Si certains chorégraphes (Thierry Malandain pour le Ballet National de Marseille en 2010) ont chorégraphié le cycle complet des Nuits d’été, le Spectre a souvent été la partie tenant pour le tout à cause même de son titre et donc d’une évocation pourtant erronée de Nijinski dans le ballet de Fokine. Christophe Garcia, pas plus que les autres, n'échappe à l'histoire de la danse : le voilà rattrapé par la patrouille des références et il ne faut pas s'étonner si soudain, au fond, le danseur tendu sur demi-pointe, entrainé vers l'ailleurs par la couronne décentrée de ses bras, cite Nijinski, mais, via le mouvement qui suit, dans la vision de Kiki la Rose (1998, lequel faisait référence au Faune Fomitchde 1988) de Michel Kelemenis, tandis qu'un jeté de pied claquant de la semelle, à plat, renvoie à Angelin Preljocaj qui adore ce « pattern » (cf La Stravaganzza-1997-)…
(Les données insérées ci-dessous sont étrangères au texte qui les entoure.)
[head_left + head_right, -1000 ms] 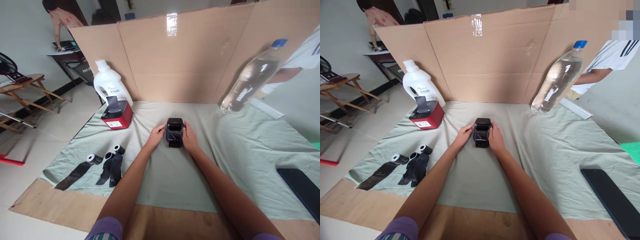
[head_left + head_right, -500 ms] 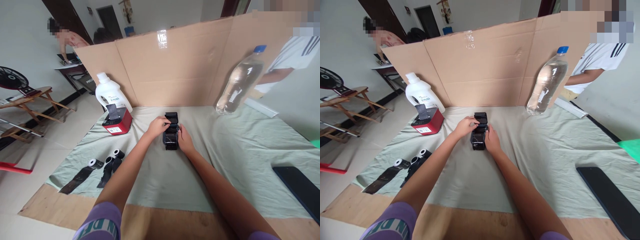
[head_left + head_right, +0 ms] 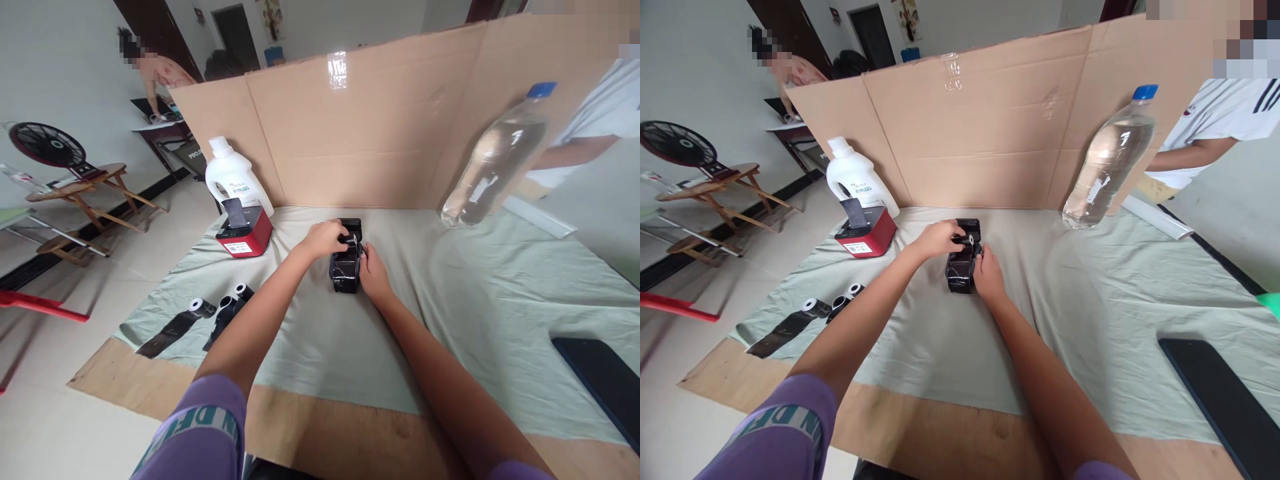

Festival de citations multiples, gigognes et subtiles, mais qui résonnent avec justesse. La proposition va se nourrir ainsi de ce contexte culturel, dans une logique de continuité, en jouant sur les différents niveaux de vision qu'offre la nef de la collégiale, en tissant le mouvement à partir de la figure du duo, deux autres des six mélodies de Berlioz. La pièce s'intensifie graduellement, marquant une montée de la tension physique, au point que le climat sensuel, délicat voire précieux, dérive, dans des trépignements très rythmés et ancrés au sol (ils m'ont évoqué les recherches du même Christophe Garcia sur les gestuelles de danses traditionnelles qu'il a travaillées pour L'Ambition d'être tendre-2018) vers une manière de sauvagerie rude et primitive. Le passage d'une certaine préciosité sentimentale à un besoin collectif d'exultation.
Il y a cependant une rupture quand arrive une dernière séquence composée toute spécialement par le compositeur Laurier Rajotte sur un poème, l'Adieu à la poésie, du même recueil de Gautier (La Comédie de la mort) que ceux retenus par Berlioz. La danse s'y engage par un duo féminin tandis que les quatre autres interprètes, à l'écart mais dans le champ de vision, assistent puis rejoignent progressivement le mouvement. Ils vont alors constituer un groupe qu'une danseuse, courant à les presque heurter, agite et qui se résout. Ne reste qu'un couple, gisant, elle sur lui, sans que l'on départisse de la mort ou de l'épuisement amoureux.
Propos cohérent, jouant de référence à la Carte du tendre et à une certaine « aventure amoureuse », mais qu'il convient de ne pas exagérer, car ces Nuits d'Eté, données ainsi comme « à l'arrache » dans cette nef romane de la Collégiale Saint-Martin, constituent surtout le prologue d'une proposition plus large.
La pièce devrait voir le jour sous une forme pour douze (avec six danseurs supplémentaires venus du Ballet de l'opéra d'Avignon, co-producteur du projet à venir) et un petit ensemble (une réorchestration est prévue et l'on souhaite bien du bonheur à celui qui va devoir se charger du travail tant Berlioz est, sur le terrain de l'orchestre, un maître !). L'absence de frontalité, prévue initialement pour permettre aux spectateurs de voir la pièce en circulant autour des interprètes, disparaitra nécessairement de la version plateau, mais une formule « in situ » devrait accompagner cet ambitieux projet dont la réalisation est programmée pour 2022…
Quand il s'agira d'une représentation de cette œuvre, il sera toujours temps d'en faire une critique, en attendant, ceci ne l'est pas puisque cela n'était pas un spectacle.
Philippe Verrièle
Vu le 26 mars 2021 dans la Collégiale Saint-Martin, à Angers.